● WHAT IS EXPECTED
Could you copy each line of the listing that holds "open"?

.....

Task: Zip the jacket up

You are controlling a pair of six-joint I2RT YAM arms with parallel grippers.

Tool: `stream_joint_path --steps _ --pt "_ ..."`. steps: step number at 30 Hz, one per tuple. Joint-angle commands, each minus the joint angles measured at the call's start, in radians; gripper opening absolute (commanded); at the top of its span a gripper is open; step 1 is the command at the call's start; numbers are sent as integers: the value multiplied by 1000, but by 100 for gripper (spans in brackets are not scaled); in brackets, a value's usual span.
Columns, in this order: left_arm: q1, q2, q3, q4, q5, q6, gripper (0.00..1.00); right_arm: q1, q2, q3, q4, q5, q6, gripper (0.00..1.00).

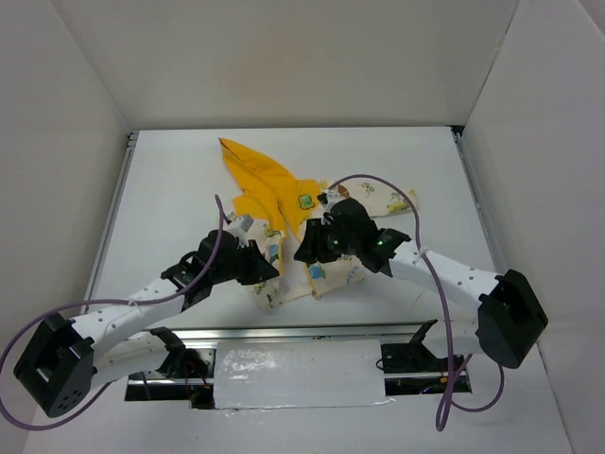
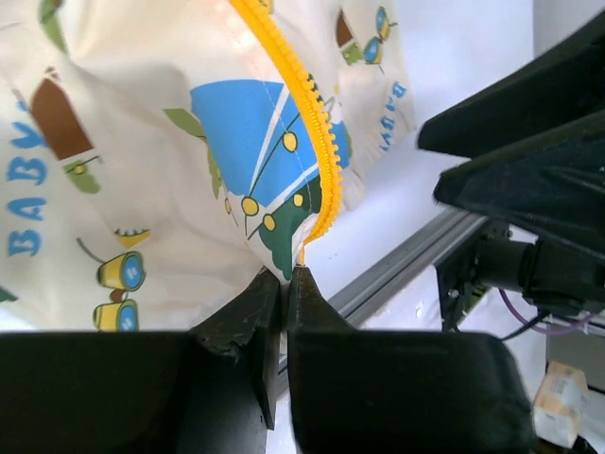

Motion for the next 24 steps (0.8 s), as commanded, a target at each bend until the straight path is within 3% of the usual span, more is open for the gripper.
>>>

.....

● RESPONSE BOX
Tool: `stream_joint_path --steps _ --pt "_ ..."`. steps: step number at 30 Hz, one per tuple. Joint-angle commands, each minus the joint angles measured at the call's start, in radians; gripper opening absolute (commanded); at the top of its span a gripper is open; step 1 is the command at the call's start; numbers are sent as integers: the value multiplied by 1000, but by 100 for gripper (spans in brackets are not scaled); in brackets, a value's usual span.
Motion for the next 24 steps (0.8 s), as commanded, a target at each bend until the straight path is within 3% of the usual span, more is open for the gripper.

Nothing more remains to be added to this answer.